Dönemin hem öğretim üyesi, hem tanınmış avukatı olan Prof. Bülent Nuri Esen, daha çocuk yaştaki iki oğlunun duygularını zenginleştirmek için geceleri onlara, sürekli masallar anlatırmış. Selim Esen, bunları ve ilkokuldan başlayarak bütün ortaöğretim döneminde ailesi ile çevresinde geçen tüm olayları keskin bir dikkatle yansıtıyor. Oradan bakışlarını kente yayarak, Ankara’nın her semtini, bu semtlerde tarihsel birer yer alan kurumlarını gözler önüne seriyor. Her kesimdeki halkın yaşayış biçimlerini nesnel bir biçimde irdeliyor. Ulus’ta ve Kızılay’da yaptırılan heykellerin tarihçelerini anlatıyor. Ayrıca, İkinci Dünya Savaşı sürecinde toplumun yaşadığı çok boyutlu olumsuzluklar, tüm yönleriyle ele alınıyor. Bu arada yazar, o savaş sürerken ülkemizde 24 Şubat 1942 tarihinde yaşanmış Yugoslav göçmeni Ömer Tokat’ın Alman Büyükelçisi Von Papen’e yaptığı suikastla, Çiçero olarak bilinen Priştineli İlyas Bazna’nın casusluk etkinliklerini açıklıyor.

Daha sonra Selim Esen, ülkemizde derin yankılar yapan bir cinayetle birtakım davaları ele alıp onların, kapalı kalmış yanlarına değiniyor. Bunlardan 16 Ekim 1945’te Ankara Valisi Nevzat Tandoğan’la Haşmet Orbay arasında geçen Ankara Cinayetini, 17 Nisan 1947’deki Öner-Yücel -Hasan Ali Yücel/Kenan Öner- davasıyla 28 Kasım 1952 tarihinde yaşanan Ahmet Emin Yalman ve Hüseyin Üzmez davasını gündeme getiriyor.

1950’li yıllarda iktidara gelen Demokrat Parti’nin uygulamaları ele alınarak; Türkçe ezanın Arapçaya dönüştürülmesi, dinin devlet eliyle siyasallaştırılması, Kore’ye iki kafile halinde asker gönderilmesi, İmam Hatip okullarının sayılarının artırılması yanında azdırılan Vatan ve Milli Cephe olaylarının toplumda yarattığı etkiler işleniyor.
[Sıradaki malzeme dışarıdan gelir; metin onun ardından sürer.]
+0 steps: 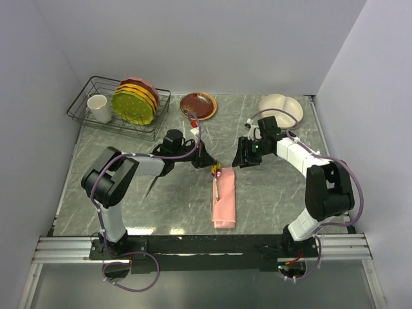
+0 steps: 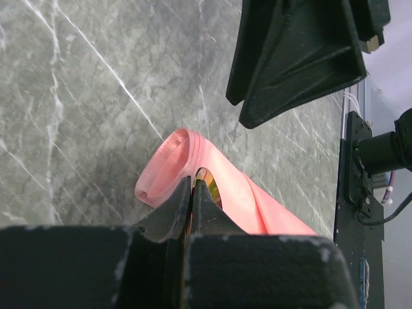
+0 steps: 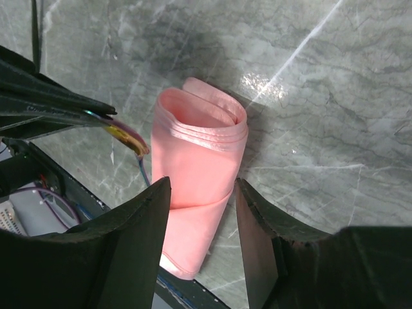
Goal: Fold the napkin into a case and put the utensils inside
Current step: Insert the spoon into the folded napkin.
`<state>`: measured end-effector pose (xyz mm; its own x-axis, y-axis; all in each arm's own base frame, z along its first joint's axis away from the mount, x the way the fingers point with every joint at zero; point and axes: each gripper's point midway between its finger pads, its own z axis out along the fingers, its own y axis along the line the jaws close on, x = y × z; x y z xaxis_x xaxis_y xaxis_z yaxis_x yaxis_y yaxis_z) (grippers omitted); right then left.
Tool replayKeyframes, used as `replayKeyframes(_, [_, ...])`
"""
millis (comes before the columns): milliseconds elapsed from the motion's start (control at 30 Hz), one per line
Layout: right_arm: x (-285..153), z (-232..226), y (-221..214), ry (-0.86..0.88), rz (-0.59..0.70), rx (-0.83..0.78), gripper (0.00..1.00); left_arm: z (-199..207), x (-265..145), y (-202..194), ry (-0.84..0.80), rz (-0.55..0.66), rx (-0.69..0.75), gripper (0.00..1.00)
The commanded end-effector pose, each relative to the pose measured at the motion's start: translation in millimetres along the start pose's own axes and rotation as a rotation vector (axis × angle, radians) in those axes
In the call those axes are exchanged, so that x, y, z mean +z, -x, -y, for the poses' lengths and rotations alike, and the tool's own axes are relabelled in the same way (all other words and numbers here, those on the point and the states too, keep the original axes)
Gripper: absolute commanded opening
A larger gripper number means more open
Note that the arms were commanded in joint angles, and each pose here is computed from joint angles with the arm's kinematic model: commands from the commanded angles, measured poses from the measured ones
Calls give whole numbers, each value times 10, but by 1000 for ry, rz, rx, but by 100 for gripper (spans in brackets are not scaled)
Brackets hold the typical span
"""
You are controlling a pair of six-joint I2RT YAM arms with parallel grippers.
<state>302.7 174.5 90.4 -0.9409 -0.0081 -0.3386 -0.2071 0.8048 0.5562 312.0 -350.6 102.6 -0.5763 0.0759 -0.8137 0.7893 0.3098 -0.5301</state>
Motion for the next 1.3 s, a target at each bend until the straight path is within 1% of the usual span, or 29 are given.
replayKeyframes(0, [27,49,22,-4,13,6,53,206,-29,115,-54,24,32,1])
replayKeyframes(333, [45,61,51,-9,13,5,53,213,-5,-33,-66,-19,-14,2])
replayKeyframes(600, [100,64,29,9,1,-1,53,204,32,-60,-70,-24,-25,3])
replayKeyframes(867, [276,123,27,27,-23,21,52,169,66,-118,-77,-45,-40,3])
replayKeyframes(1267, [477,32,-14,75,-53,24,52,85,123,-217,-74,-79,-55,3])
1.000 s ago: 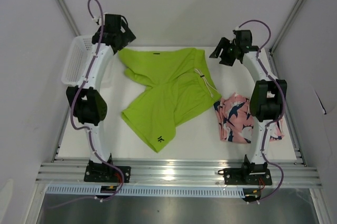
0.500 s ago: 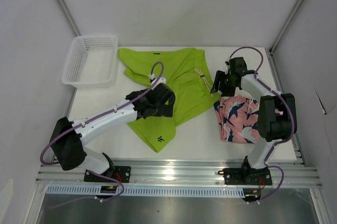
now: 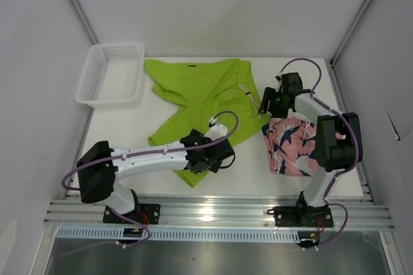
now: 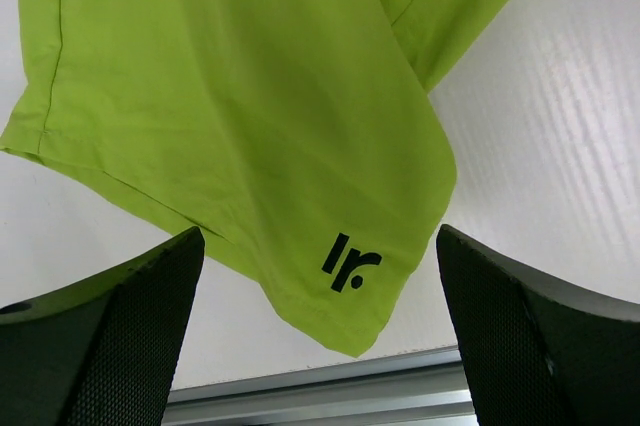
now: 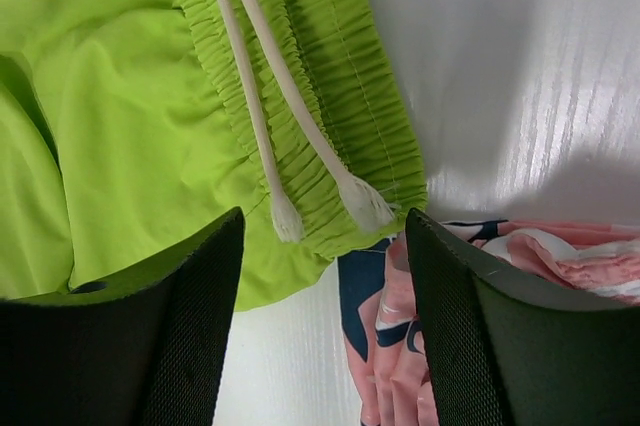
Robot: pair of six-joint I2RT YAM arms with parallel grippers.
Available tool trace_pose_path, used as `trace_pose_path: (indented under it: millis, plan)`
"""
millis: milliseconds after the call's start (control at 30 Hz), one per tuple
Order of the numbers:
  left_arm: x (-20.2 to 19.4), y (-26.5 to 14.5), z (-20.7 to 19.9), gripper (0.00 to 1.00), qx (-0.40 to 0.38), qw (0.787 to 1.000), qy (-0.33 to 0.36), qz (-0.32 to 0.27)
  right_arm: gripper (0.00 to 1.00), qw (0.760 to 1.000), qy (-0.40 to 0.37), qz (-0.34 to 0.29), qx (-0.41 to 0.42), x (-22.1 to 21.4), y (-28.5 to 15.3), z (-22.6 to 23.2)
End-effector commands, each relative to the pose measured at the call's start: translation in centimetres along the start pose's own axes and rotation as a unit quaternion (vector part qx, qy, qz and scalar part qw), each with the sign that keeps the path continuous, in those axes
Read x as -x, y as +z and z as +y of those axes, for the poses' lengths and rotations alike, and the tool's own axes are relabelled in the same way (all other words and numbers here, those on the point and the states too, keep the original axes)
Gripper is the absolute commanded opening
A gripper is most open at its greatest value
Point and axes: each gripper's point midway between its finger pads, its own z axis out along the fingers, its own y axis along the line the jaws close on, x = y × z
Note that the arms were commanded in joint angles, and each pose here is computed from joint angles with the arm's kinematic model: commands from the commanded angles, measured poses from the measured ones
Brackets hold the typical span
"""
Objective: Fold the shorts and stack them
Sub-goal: Flatten the shorts out
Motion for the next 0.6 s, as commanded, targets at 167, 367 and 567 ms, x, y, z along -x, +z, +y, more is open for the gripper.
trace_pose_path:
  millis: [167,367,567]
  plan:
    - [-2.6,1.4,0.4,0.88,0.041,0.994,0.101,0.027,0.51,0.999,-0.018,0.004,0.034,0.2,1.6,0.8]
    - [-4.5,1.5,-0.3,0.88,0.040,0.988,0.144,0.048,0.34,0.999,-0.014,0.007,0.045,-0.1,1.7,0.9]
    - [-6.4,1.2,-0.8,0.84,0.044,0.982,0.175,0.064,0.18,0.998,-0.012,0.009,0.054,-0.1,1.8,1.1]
Arkadan, DTCF’deki öğrenci çatışmaları, 1951’de yapılan Komünist Tevkifatı, 6 Eylül 1955’te İstanbul’da yaşanan saldırı ve yağma olaylarının içyüzlerini ayrıntılarıyla anlatılıyor. Toplumun her açıdan iyice gerilmesi sonucu, 27 Mayıs 1960 tarihinde Türk Silahlı Güçleri yönetime el koymuştur. Bu arada kurulan Yüksek Adalet Divanı’nın uyguladığı dokuz ay dolayındaki Yassıada duruşmalarına yer verilir.

Bir süre sonra 1961 yılında Doğan Avcıoğlu, Mümtaz Sosyal, Cemal Reşit Eyüboğlu ve Niyazi Berkes’in ortaya koydukları YÖN Bildirgesi kamuoyuna sunulur. Kitapta, bildirgenin aydınlıkçı ilkeleri çok boyutlu olarak yansıtılır.

Anılarda çok geniş yelpazelere ışık tutulmaktadır. Ankara esnafının semtlere göre dağılış yerleri, Başkent’in ünlü liseleri, Ankara’da çıkan dergiler, ülke çapında yetişen sanatçılar, ünlü kabadayılarla soyguncular ve müzik yenilikleri teker teker ele alınıyor. ABD’ce, görünüşte eğitim amaçlı gösterilerek, gerçekte Güneydoğu Bölgesi’nde PKK’nın temellendirilmesini sağlayan, etnik ve dinsel ayrımları kullanmak üzere ülkemize gönderilen Barış Gönüllülerinin etkinliklerine değinilir. Devletin tren yolu yerine, hep kara yoluna ağırlık verilmesi yeğinlikle eleştirilir.

Kitapta, Türk toplumunun yaşantısına ilişkin ibret verici yüzlerce örnek dile getirilmiştir. Demokrasiyi ülkece özümlerken, pek çok eksiklik ve aksaklıklar belirtilmiştir. Özellikle, Yaşar Nabi’nin toplum çelişkilerini kutuplaştırmaya yönelik yorumlarıyla Bülent Nuri Esen’in toplumla insan arasındaki karşılaştırması ve İlhan Selçuk’un gerçek Batıcılığa ilişkin ilkelerini sergileyen çok değerli metinleri, bugün bile öneminden hiçbir şey yitirmemiştir.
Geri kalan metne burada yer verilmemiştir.